Exercise recommendations for those living with heart disease

Get your doctor's OK before you start to exercise. If you have chest pain or shortness of breath during activity, it might not be safe for you to exercise. Speak with your doctor before taking on an exercise program that would require you to exert yourself.

How much exercise should I do?
    If you are just starting out, you will probably need to start slow. After you have warmed up (very light exercise, such as walking, lasting at least 5 minutes) you can increase your exertion slightly. Your goal is at least 20 minutes of this higher intensity exercise, gradually increasing this minimum to at 30-45 or more of aerobic exercise. Keep your rate of perceived exertion (RPE) to fairly hard to somewhat hard. Your body will take some time to get used to the new movement and increased exertion. Build up to 150 minutes of moderate level (somewhat hard) exercise each week. Those who spend more time engaging in exercise gain more rewards in the way of better weight control and blood pressure, cholesterol, and blood sugar lowering effects.

Walking may be right for you. Simply by walking, you can reap significant health benefits. Walking at the right intensity can provide enough of a stimulus to lower blood pressure, cholesterol levels, and body weight, while increasing bone density that prevents osteoporosis. You will need to supplement with some strength training, because walking does not have much of an effect on building or maintaining muscle mass.

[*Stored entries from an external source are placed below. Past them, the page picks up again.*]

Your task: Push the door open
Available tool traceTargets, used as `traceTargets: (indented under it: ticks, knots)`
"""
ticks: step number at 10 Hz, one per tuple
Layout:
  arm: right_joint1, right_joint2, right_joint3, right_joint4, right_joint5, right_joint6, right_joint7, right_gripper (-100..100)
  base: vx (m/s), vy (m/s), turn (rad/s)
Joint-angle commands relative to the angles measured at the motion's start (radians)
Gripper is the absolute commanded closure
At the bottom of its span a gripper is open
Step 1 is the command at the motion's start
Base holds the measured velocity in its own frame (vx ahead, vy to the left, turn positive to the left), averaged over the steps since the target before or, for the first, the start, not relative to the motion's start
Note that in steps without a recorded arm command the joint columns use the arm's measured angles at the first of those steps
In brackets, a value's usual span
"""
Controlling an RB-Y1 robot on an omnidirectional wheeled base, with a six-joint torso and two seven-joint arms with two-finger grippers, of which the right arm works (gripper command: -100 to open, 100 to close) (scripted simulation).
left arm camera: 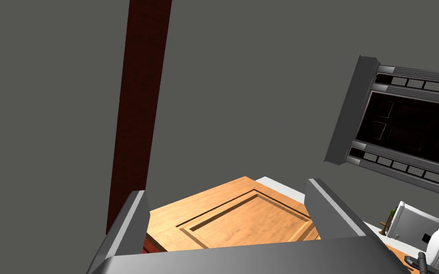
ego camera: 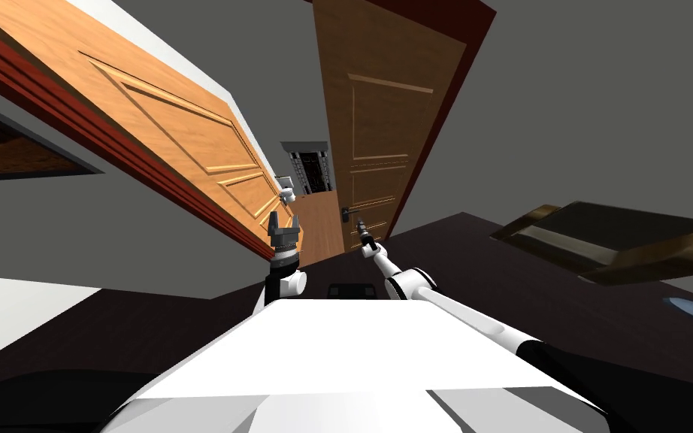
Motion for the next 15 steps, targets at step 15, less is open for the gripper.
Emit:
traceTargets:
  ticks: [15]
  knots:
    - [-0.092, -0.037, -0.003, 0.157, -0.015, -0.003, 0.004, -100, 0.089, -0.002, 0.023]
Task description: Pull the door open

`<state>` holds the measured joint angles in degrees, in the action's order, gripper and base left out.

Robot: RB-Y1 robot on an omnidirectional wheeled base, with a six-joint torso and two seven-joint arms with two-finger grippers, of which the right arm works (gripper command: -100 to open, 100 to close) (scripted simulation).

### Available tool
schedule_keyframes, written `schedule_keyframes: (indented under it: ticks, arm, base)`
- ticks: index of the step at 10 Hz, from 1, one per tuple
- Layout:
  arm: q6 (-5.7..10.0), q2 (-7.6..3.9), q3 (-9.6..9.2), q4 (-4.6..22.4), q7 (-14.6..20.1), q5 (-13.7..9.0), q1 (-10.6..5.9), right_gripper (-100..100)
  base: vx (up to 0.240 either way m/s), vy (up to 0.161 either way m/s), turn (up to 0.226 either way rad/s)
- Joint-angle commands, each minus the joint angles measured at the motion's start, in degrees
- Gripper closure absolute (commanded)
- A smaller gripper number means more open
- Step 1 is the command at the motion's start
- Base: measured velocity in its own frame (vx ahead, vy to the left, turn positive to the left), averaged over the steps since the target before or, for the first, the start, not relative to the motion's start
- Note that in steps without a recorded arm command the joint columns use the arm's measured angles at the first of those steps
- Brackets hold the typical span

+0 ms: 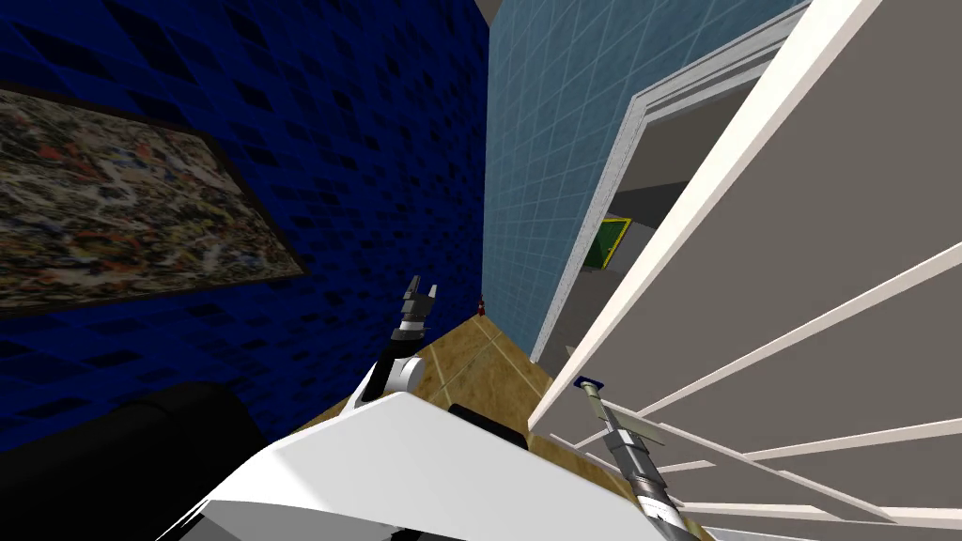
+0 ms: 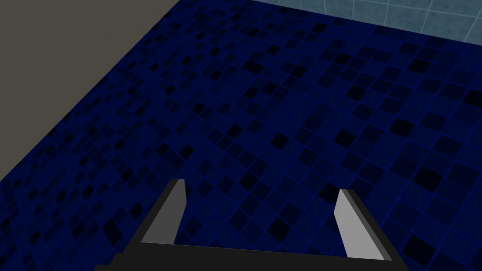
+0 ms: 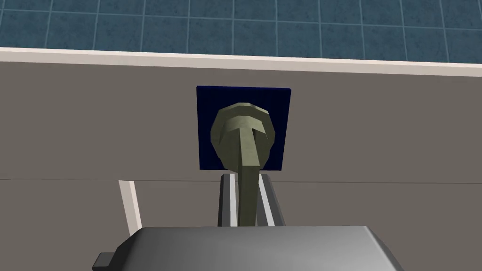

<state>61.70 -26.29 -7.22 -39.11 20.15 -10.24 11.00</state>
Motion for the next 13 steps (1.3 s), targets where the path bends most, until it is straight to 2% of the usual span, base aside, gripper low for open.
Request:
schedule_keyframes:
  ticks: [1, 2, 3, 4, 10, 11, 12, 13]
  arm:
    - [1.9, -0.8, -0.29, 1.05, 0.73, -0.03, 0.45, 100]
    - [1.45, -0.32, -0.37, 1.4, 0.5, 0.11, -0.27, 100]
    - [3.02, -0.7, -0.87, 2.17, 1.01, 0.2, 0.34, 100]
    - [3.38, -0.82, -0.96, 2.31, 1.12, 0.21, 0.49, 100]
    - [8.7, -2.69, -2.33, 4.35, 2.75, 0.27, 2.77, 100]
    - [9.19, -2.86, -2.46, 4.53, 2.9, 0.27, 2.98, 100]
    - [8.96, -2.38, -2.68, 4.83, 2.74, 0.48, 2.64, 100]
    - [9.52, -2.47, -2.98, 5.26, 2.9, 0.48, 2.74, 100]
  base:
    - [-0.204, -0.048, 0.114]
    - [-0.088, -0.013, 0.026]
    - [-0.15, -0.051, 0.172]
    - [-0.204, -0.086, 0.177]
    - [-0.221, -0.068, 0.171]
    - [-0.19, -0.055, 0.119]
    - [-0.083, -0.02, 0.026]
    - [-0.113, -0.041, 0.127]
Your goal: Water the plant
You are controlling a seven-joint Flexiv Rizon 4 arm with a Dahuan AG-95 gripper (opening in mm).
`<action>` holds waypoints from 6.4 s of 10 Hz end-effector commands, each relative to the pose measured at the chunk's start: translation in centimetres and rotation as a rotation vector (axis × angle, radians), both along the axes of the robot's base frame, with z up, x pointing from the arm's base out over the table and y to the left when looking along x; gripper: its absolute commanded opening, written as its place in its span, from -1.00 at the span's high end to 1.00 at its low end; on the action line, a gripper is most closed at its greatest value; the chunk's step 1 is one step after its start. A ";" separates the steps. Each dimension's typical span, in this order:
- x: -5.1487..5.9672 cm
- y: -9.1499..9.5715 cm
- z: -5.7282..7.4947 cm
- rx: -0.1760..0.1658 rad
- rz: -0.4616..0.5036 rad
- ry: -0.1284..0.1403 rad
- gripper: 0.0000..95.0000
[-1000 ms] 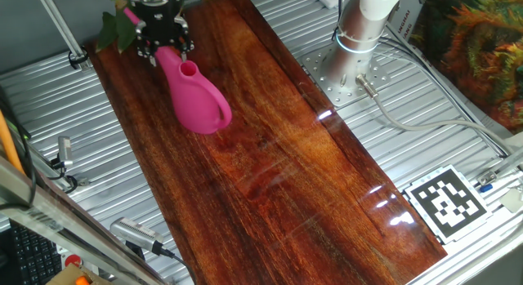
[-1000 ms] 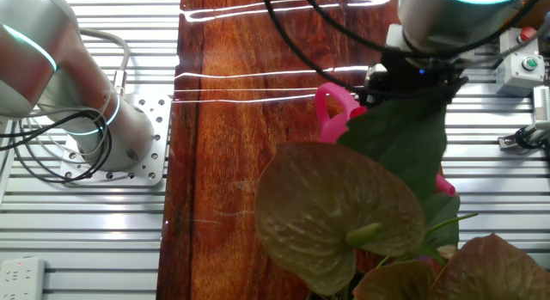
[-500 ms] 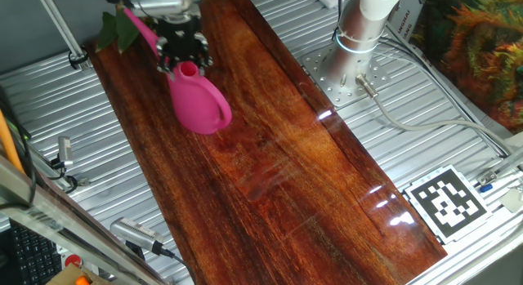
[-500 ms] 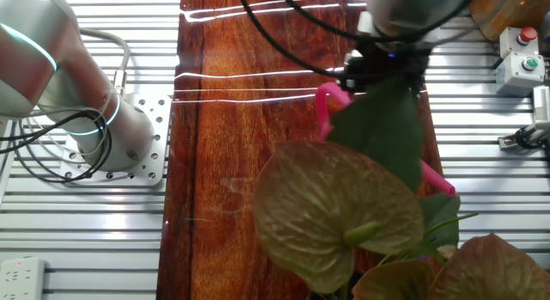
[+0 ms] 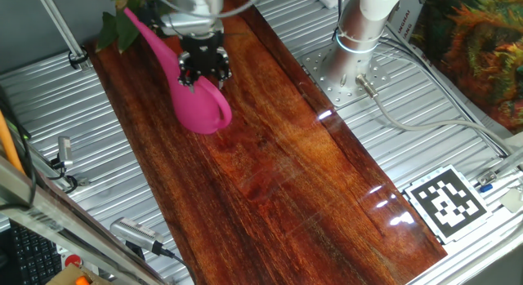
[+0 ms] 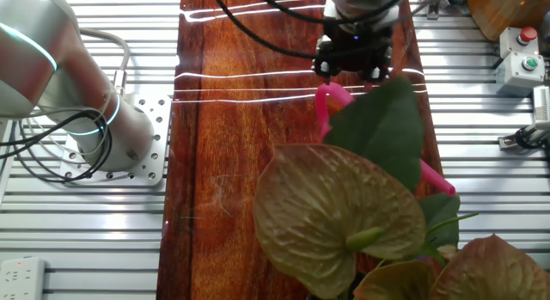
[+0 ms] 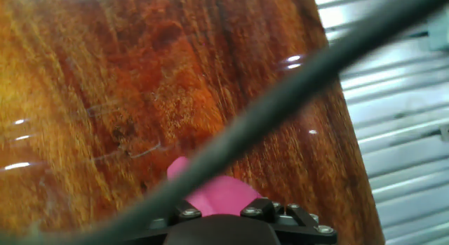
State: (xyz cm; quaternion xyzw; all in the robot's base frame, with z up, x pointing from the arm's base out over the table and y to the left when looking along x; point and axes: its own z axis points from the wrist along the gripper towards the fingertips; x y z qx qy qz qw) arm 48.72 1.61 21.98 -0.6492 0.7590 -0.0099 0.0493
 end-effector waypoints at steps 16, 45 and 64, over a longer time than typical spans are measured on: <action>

I don't want to do strength training. Because we lose about 6% of our muscle mass with every passing decade (read more here and here), it is vital to engage in strength training to prevent loss of functional capacity and the ability to burn calories. Most aerobic exercises, such as walking, jogging, and moderate cycling, do not provide enough of a stimulus to the muscle to build muscle mass and prevent this age-related loss. You can lift weights, use elastic bands, or even use your own body weight (push ups, crunches, lunges,pull ups) for strength training. Strength training also helps to build a strong and healthy heart.

Blood pressure considerations.
It is helpful to know what your blood pressure is during exercise. Blood pressures that are exaggerated or drop significantly with exercise can mean trouble.You should expect that your systolic blood pressure -- the top number -- will increase between 20-40 beats with significant exercise if you are taking cardiac medication. The diastolic number -- the bottom number -- should not change much, 10 points in either direction is acceptable.
    If you haven't had your blood pressure checked during exercise, it would be prudent to enlist the help of a trained exercise health professional to assess your exercise program and your vital measurements (blood pressure, heart rate, rate of perceived exertion) during exercise. Your physician monitors your blood pressure during a cardiac stress test.

Cardiac medications can change the intensity at which you can exercise. For instance, specific cardiac medications  -- known as beta-blockers -- will keep your heart rate and blood pressure low and, as a result, blunt your heart rate during exertion. If you take a beta-blocker, expect no more than a 20-30 beat increase in your pulse rate during exercise. Commonly prescribed beta-blockers include Toprol, metoprolol, atenolol, Coreg, Lopresor, and sotalol.
    Plainly put, during exercise, your heart rate should be 20-30 beats more than your resting pulse. Read more...

Angina sufferers may need to warm up for longer than 5 minutes. Angina is the discomfort that you feel -- commonly in the chest, neck, back, or jaw -- when your heart is not getting ample blood flow. Arteries that do not dilate well contribute to angina.
    During the warm-up phase of your exercise program, your arteries dilate to accommodate the increased blood flow that will supply working muscles with oxygen and other needed nutrients. For most adults, a 5-minute warm up will suffice. For those with angina, 10-15 minutes of low level exercise may be needed to sufficiently open up the arteries and relieve angina symptoms.